Lines from the top of the listing down to the one with "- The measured", inclusive, are to be copied exactly.

Start of Stored data

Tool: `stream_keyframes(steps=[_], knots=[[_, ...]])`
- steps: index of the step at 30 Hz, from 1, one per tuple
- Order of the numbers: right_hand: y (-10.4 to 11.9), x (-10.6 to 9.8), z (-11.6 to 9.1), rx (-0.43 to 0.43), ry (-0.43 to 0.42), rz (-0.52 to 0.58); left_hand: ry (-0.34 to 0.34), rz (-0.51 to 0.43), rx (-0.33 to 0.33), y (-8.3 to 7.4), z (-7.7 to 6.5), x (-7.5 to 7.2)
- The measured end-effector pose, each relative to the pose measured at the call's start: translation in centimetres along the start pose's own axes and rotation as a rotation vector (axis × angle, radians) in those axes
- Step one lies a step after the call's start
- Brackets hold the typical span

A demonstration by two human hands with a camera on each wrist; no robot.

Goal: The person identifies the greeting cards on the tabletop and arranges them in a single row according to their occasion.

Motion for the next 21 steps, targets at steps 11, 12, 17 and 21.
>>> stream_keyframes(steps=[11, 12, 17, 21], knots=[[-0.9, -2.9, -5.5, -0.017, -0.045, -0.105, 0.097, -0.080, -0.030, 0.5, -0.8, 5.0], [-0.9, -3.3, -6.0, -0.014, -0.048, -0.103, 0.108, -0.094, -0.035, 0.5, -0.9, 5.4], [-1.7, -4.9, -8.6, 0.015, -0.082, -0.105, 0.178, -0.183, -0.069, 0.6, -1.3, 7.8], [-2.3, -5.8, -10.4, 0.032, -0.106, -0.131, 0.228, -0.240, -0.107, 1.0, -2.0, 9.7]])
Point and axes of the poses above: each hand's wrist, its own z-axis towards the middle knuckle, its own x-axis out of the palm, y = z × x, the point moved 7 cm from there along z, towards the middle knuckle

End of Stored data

*Exercise response:*
Tool: `stream_keyframes(steps=[_], knots=[[_, ...]])`
- steps: index of the step at 30 Hz, from 1, one per tuple
- Order of the numbers: right_hand: y (-10.4 to 11.9), x (-10.6 to 9.8), z (-11.6 to 9.1), rx (-0.43 to 0.43), ry (-0.43 to 0.42), rz (-0.52 to 0.58); left_hand: ry (-0.34 to 0.34), rz (-0.51 to 0.43), rx (-0.33 to 0.33), y (-8.3 to 7.4), z (-7.7 to 6.5), x (-7.5 to 7.2)
- The measured end-effector pose, each relative to the pose measured at the call's start: translation in centimetres along the start pose's own axes and rotation as a rotation vector (axis × angle, radians) in those axes

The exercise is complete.